[TASK DIRECTIONS] Report how many lines below include the string "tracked". Please keep the reply to that number.

──────────

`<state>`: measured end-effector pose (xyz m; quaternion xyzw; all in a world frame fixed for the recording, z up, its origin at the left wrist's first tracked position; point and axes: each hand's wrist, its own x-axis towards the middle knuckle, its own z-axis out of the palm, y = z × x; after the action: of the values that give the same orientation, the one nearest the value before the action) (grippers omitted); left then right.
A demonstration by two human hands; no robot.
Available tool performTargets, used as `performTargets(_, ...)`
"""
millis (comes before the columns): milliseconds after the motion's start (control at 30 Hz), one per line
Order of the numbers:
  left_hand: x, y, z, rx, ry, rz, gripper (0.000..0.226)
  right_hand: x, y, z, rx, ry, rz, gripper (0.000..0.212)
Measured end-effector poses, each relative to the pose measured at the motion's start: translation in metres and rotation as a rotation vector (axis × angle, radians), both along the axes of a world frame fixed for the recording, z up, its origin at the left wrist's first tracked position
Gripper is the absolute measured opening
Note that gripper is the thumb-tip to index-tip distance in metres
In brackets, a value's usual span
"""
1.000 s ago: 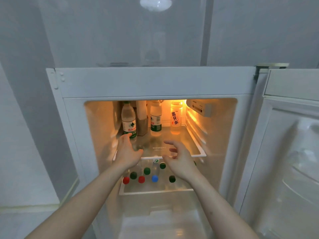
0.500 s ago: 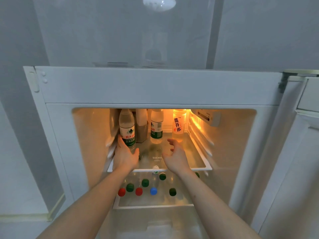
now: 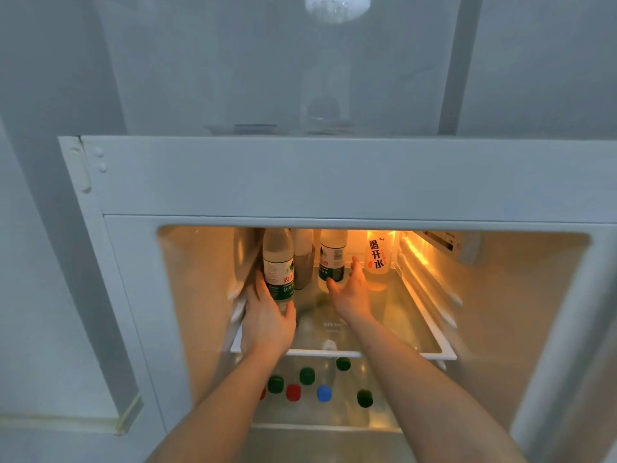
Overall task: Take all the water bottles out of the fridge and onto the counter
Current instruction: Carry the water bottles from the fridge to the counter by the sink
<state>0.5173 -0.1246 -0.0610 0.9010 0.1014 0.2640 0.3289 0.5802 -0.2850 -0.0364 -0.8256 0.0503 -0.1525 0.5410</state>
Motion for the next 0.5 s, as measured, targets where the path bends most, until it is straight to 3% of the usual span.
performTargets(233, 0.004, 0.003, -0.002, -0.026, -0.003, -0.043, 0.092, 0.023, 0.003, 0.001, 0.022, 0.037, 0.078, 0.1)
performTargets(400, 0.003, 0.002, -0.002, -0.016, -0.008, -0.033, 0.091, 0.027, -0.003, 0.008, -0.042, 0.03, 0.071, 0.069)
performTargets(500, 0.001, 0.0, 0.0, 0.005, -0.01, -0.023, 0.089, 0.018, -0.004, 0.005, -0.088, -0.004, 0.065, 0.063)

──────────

[SOLUTION FOR THIS TASK] 2